V.B. : Qu’est-ce que ce projet t’a apporté personnellement?

D.S. : Le directeur et la directrice de la salle nationale de La Rochelle sont venus voir le projet et ont dit : « Si tu le fais au professionnel, on te suit ». Ça m’a permis de faire, à ce jour, mon plus gros spectacle, et c’est quand même assez rare de voir de la marionnette pour ados et adultes avec ces conditions de production là. Ce n’était pas du tout pour ça que je le faisais au départ, parce que je n’envisageais pas de faire une version au professionnel.


V.B. : Et maintenant, qu’est-ce que le projet a apporté aux élèves selon toi?
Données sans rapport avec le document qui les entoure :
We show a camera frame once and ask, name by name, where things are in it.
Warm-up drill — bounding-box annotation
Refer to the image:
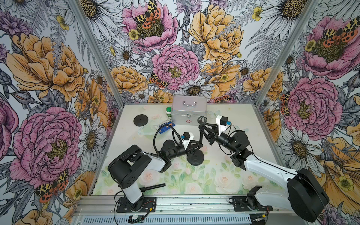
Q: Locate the black round stand base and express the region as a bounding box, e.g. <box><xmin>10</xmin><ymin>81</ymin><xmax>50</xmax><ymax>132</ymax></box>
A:
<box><xmin>187</xmin><ymin>150</ymin><xmax>204</xmax><ymax>166</ymax></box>

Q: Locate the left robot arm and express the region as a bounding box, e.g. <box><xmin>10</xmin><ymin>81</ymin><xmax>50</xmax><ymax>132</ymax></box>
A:
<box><xmin>108</xmin><ymin>140</ymin><xmax>193</xmax><ymax>212</ymax></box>

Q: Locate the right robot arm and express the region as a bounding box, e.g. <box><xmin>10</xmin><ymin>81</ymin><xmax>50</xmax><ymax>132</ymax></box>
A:
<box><xmin>206</xmin><ymin>130</ymin><xmax>330</xmax><ymax>222</ymax></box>

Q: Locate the black stand pole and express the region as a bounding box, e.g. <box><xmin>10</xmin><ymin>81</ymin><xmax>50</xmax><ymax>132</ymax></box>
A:
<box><xmin>140</xmin><ymin>183</ymin><xmax>166</xmax><ymax>192</ymax></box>

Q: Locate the blue snack packet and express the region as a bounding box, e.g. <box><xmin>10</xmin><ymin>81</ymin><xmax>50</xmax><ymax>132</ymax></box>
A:
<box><xmin>158</xmin><ymin>121</ymin><xmax>175</xmax><ymax>134</ymax></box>

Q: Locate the clear plastic bag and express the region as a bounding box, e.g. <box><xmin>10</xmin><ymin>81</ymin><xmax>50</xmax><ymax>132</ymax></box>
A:
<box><xmin>137</xmin><ymin>124</ymin><xmax>159</xmax><ymax>136</ymax></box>

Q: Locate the green capped white bottle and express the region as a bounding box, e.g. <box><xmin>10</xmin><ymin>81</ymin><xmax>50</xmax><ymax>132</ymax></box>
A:
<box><xmin>166</xmin><ymin>107</ymin><xmax>172</xmax><ymax>118</ymax></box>

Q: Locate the silver aluminium first aid case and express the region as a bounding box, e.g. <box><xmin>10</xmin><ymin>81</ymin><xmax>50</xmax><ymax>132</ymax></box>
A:
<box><xmin>172</xmin><ymin>96</ymin><xmax>207</xmax><ymax>126</ymax></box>

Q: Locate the black round base far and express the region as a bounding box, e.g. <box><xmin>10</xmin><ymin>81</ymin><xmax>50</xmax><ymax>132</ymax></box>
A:
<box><xmin>133</xmin><ymin>114</ymin><xmax>149</xmax><ymax>127</ymax></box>

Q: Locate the small circuit board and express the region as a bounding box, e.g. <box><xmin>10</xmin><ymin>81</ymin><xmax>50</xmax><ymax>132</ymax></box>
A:
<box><xmin>128</xmin><ymin>215</ymin><xmax>143</xmax><ymax>224</ymax></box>

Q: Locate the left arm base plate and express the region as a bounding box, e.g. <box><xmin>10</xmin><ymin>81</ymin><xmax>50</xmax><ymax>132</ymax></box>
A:
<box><xmin>116</xmin><ymin>196</ymin><xmax>157</xmax><ymax>213</ymax></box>

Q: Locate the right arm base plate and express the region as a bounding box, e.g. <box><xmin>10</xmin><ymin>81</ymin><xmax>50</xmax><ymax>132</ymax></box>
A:
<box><xmin>228</xmin><ymin>196</ymin><xmax>273</xmax><ymax>212</ymax></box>

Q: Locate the aluminium front rail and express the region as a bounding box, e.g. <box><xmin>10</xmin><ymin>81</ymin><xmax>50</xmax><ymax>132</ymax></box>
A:
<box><xmin>73</xmin><ymin>194</ymin><xmax>314</xmax><ymax>216</ymax></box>

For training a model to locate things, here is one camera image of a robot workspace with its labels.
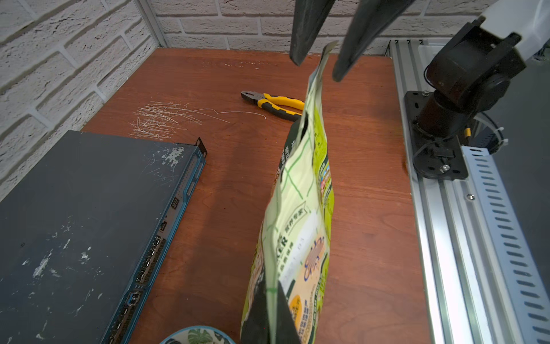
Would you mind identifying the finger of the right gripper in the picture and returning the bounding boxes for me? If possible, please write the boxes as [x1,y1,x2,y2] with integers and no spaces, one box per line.
[332,0,413,82]

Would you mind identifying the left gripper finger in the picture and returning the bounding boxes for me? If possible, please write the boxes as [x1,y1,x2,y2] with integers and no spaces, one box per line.
[289,0,335,66]

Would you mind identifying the green oats bag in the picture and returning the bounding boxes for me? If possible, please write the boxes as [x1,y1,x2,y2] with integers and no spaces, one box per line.
[240,42,337,343]

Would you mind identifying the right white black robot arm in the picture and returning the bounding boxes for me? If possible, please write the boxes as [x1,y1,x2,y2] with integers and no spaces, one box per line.
[289,1,549,138]

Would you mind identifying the green leaf pattern bowl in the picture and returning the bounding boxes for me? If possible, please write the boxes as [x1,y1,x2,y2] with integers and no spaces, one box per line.
[161,325,235,344]

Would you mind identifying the yellow black pliers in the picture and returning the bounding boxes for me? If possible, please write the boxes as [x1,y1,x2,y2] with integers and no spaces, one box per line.
[241,91,305,122]

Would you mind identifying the pile of thin sticks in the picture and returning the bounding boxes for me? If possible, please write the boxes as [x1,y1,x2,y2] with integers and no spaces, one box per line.
[129,101,267,141]

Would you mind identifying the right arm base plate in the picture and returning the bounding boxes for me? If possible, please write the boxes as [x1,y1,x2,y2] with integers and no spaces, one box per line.
[404,91,468,181]

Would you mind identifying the aluminium frame rail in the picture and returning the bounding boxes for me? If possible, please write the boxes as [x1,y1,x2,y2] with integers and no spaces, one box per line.
[403,57,549,343]

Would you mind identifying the grey network switch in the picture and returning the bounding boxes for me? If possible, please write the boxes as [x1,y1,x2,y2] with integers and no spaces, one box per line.
[1,130,207,343]

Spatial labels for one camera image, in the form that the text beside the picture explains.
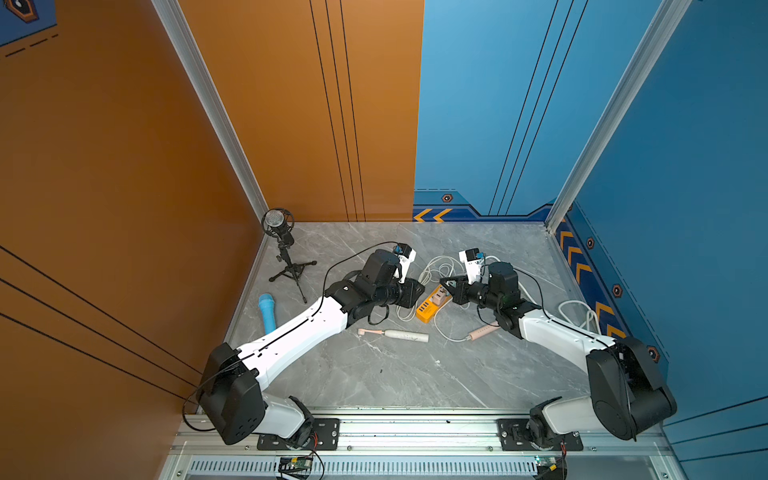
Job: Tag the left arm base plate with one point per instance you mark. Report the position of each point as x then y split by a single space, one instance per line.
318 434

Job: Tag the black microphone on tripod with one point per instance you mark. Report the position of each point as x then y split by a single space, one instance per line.
278 223

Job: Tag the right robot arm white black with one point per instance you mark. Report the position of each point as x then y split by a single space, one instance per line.
627 392

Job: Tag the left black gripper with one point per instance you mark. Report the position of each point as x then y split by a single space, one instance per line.
409 296

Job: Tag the aluminium rail frame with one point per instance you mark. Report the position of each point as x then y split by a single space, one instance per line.
419 444

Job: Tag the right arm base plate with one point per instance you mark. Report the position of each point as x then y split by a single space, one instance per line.
510 433

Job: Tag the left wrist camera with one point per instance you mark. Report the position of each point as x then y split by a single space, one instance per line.
406 256

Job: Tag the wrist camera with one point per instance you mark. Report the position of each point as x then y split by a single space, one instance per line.
474 261
406 256

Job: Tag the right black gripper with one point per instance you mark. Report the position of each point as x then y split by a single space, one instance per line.
459 291

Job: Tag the green circuit board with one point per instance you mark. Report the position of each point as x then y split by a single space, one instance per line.
552 469
294 467

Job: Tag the orange power strip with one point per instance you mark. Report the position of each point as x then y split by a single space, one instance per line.
427 310

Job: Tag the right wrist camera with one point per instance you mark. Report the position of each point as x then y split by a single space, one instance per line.
474 261

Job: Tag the blue handheld microphone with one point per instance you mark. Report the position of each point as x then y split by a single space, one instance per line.
266 304

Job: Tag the white electric toothbrush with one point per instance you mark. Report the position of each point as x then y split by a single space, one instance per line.
396 334

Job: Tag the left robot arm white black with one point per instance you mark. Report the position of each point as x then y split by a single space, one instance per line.
232 388

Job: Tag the right green circuit board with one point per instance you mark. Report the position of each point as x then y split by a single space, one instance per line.
552 469

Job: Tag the pink electric toothbrush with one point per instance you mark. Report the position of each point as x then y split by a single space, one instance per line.
483 331

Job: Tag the pink charger adapter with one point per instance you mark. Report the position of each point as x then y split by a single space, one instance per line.
440 296

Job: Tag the left green circuit board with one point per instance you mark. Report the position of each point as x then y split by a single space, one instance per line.
294 467

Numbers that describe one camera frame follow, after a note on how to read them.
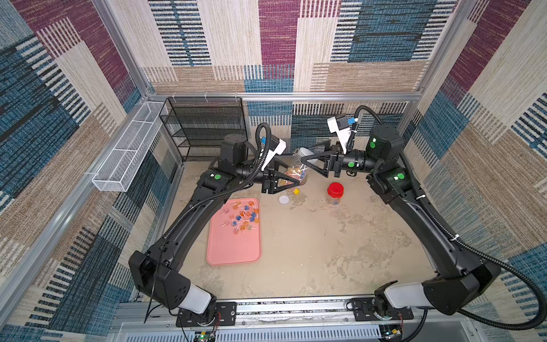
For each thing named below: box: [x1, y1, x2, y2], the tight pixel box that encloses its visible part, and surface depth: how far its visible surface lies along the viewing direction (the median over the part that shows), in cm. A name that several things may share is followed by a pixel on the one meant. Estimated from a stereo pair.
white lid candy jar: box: [283, 147, 315, 184], surface depth 60 cm
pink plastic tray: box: [205, 198, 263, 267], surface depth 94 cm
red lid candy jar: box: [326, 181, 345, 206], surface depth 98 cm
D.S. : Quand on a monté la version professionnelle après, il y a plusieurs étudiantes qui étaient lycéennes à l’époque et elles sont venues me voir et elles disaient : « Moi, ça a changé ma vie ce projet », ce qui est quand même ce qu’on peut imaginer de mieux. Je crois que c’est de pouvoir parler de quelque chose qui est très, très, très proche de soi, qu’on ne serait peut-être pas capable de dire de cette façon-là, même par le biais du théâtre, et soudainement [de prendre la marionnette et de se dire] c’est à l’extérieur de moi, c’est le personnage qui parle et je peux exprimer tout un tas de choses. Franchement, je ne sais pas, c’est à elles et eux qu’il faudrait demander ce que ça leur a apporté, mais moi j’ai senti une cohésion de groupe, ils sont sortis de là et ils étaient vraiment ensemble.


V.B. : En réalisant un projet de cette ampleur, tu as dû rencontrer plusieurs défis et difficultés. Voudrais-tu nous en parler?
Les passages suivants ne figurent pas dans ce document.